Et puis je me rends compte maintenant que tous ces gens n'étaient pas aussi indispensables à ma vie que je le pensais...ils étaient rassurants le matin quand j'arrivais en amphi, mais maintenant je me sens libérée de quelque chose.
Désolée pour ce commentaire très très long :)
Grosses bises.

Ecrit par : lili | dimanche, 03 février 2008

L'humeur salle de bains n'est pas évidente à gérer mais je pense qu'il ne faut pas refouler ses sentiments et les laisser sortir.
On ne peut être heureux tout le temps, il y a des fois où on ne sait pas ce que l'on ressent mais c'est comme ça.

Je croise les doigts pour que tu fasses de beaux rêves ;), Courage.

Ecrit par : Shopgirl | mardi, 05 février 2008

D'abord, j'ai honte de n'avoir pas répondu plus tôt à vos commentaires et d'avoir un peu délaissé cet endroit...

Lili : Déjà, j'adore les longs commentaires donc, il n'y a pas de raison d'être désolée.
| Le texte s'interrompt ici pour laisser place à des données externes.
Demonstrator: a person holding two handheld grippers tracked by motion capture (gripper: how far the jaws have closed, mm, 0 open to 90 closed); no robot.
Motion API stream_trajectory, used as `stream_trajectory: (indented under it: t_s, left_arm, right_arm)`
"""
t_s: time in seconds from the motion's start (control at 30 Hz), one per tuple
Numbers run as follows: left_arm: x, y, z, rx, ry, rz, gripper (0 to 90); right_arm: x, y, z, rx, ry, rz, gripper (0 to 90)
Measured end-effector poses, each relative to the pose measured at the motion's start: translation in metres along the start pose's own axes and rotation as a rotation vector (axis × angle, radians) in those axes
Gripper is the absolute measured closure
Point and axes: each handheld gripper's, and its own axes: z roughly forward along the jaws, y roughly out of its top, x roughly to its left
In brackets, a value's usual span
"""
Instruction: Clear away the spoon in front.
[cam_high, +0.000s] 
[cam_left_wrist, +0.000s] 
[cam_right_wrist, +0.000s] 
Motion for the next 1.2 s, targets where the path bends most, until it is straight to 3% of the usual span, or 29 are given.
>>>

Et puis, c'est ça, tout ce que tu as dis, c'est juste ça. Il y a ce côté rassurant de retrouver des têtes qu'on connait à l'entrée de l'amphi et la peur de ne plus les revoir, et parfois, sentir que finalement, ils ne sont pas tous essentiels à ma vie (même si certaines, certains sont vraiment des gens que je découvrent un peu plus chaque jour...) Bise Lili:)

Shopgirl : L'humeur salle de bain est passée;) Et merci d'avoir croisé les doigts parce que mes rêves sont beaucoup plus doux en ce moment:) Bise.